ASSIGNMENT: Retrieve every line of the data holding the word "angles".

SOURCE DATA:
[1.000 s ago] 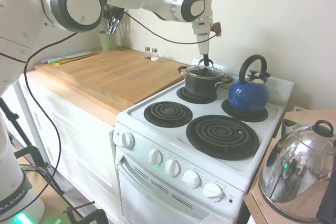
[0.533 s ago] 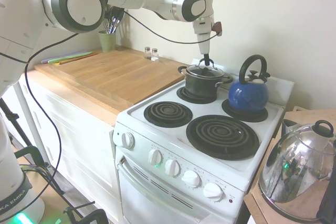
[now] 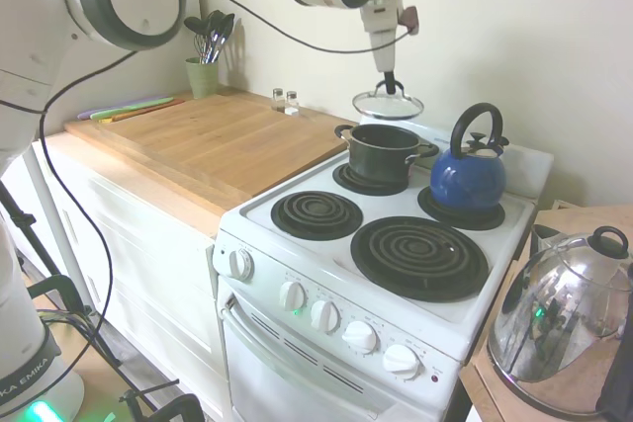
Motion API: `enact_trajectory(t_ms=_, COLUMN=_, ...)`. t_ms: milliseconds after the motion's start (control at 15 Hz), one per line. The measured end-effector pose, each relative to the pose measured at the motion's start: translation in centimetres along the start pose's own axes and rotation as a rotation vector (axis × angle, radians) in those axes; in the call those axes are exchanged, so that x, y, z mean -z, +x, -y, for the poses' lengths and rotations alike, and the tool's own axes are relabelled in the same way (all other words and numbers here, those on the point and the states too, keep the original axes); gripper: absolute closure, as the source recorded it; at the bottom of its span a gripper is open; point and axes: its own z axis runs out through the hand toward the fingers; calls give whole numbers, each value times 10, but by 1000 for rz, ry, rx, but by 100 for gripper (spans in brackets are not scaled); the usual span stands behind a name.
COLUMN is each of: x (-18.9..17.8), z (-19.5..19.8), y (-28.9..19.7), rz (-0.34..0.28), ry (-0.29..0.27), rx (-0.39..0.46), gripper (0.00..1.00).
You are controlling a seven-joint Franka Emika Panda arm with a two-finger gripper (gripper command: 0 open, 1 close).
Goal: Uncover the lid of the pot
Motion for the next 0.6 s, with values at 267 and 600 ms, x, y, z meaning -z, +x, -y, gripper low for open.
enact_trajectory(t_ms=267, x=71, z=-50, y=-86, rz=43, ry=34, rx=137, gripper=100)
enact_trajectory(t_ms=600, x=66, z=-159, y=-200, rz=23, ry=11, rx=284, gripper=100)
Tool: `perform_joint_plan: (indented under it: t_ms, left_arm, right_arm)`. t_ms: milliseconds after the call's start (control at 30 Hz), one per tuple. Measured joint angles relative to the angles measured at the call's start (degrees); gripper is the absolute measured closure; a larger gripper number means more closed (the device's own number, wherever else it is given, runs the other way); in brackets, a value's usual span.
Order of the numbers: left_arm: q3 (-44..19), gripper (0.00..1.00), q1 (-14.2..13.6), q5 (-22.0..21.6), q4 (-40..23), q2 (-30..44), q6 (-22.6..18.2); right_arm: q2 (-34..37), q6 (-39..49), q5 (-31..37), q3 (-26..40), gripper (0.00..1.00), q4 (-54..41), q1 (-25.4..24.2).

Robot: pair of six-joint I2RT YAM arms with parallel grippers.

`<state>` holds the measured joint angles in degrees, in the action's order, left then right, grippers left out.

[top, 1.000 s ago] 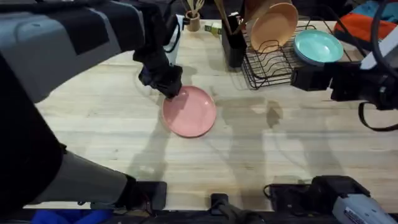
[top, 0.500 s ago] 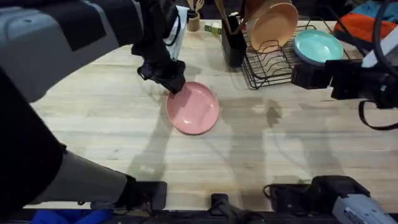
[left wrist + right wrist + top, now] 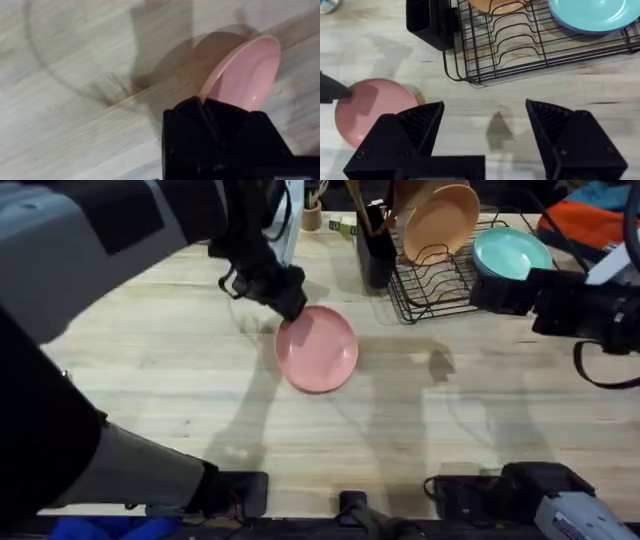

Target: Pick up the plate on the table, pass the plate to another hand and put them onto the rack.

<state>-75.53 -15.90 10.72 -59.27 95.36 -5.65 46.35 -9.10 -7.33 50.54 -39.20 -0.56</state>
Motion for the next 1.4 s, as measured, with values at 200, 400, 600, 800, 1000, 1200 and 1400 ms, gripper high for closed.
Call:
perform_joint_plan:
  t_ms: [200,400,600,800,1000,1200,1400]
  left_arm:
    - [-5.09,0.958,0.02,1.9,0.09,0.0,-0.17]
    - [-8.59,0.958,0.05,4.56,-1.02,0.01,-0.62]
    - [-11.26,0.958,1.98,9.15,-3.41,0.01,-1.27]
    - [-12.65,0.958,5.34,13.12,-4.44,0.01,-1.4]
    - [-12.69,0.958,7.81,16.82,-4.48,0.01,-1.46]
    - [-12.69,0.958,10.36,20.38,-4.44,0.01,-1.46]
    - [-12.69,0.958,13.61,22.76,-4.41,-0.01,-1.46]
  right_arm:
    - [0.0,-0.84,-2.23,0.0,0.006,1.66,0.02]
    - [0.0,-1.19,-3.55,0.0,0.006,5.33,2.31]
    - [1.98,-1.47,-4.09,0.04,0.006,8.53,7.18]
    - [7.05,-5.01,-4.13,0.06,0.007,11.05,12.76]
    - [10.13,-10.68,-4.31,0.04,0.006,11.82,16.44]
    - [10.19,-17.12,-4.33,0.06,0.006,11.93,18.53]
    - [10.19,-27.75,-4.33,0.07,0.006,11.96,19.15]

RESULT FOR THIS EXERCISE:
Tool: `perform_joint_plan: (indented under it: t_ms, left_arm, right_arm)`. t_ms: milliseconds after the call's start (control at 30 Hz), one per tuple. Measured joint angles relative to the angles measured at the call's start (degrees); gripper is the absolute measured closure; a larger gripper number means more closed (the device's own number, wherever else it is given, runs the other way); in brackets, a value's usual span.
`<state>` holds the measured joint angles in degrees, in the action's order, left then right, grippers left out.

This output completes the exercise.